$L: \Bbb{R}^n \rightarrow \Bbb{R}^m$ be the linear mapping then $||L|| = $ max$_{1 \leq i \leq m, 1 \leq j \leq n}$ $|a_{ij}|$.

Question

Let $L: \Bbb{R}^n \rightarrow \Bbb{R}^m$ be the linear mapping with the matrix $(a_{ij})$ with $1-$norm on $\Bbb{R}^n$ and sup-norm on $\Bbb{R}^m$.

I am trying to show that the corresponding norm on $L_{m,n}$ is $||L|| = $ max$_{1 \leq i \leq m, 1 \leq j \leq n}$ $|a_{ij}|$.

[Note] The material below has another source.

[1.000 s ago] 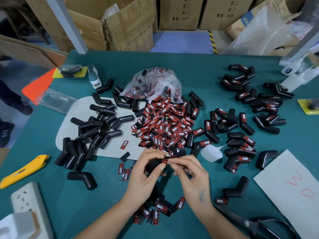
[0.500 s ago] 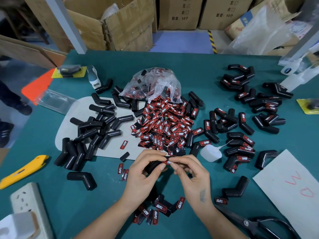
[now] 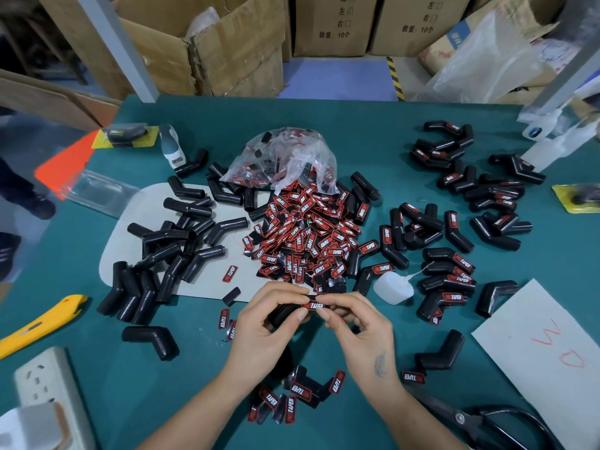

This seems to be the variation of operator norm? but how to prove this?

Answer 1

Let $M=\max \{|a_{ij}|:1\leq i \leq m, 1\leq j \leq n\}$. We have to show that $\max \{|\sum_j a_{ij}x_j|:\sum_j |x_j | \leq 1, 1\leq i \leq m \}=M$. First note that $|\sum_j a_{ij}x_j|\leq M $ if $\sum_j |x_j | \leq 1$. Given any $i_0,j_0$ consider the vector $x$ defined by $x_j=s(a_{i_0j_0})$ for $j=j_0$ and $0$ for all other values of $j$, where $s(t)=1$ if $t \geq0$ and $s(t)=-1$ if $t <0$. Then $\sum_j a_{i_0j}x_j =|a_{i_0j_0}|$ and $\|x\|=1$. Hence $\max \{|\sum_j a_{i_0j}x_j|:\sum_j |x_j | \leq 1\}\geq |a_{i_0j_0}|$ for all $i_0$ and $j_0$ . To complete the proof take maximum over $i_0$ and $j_0$.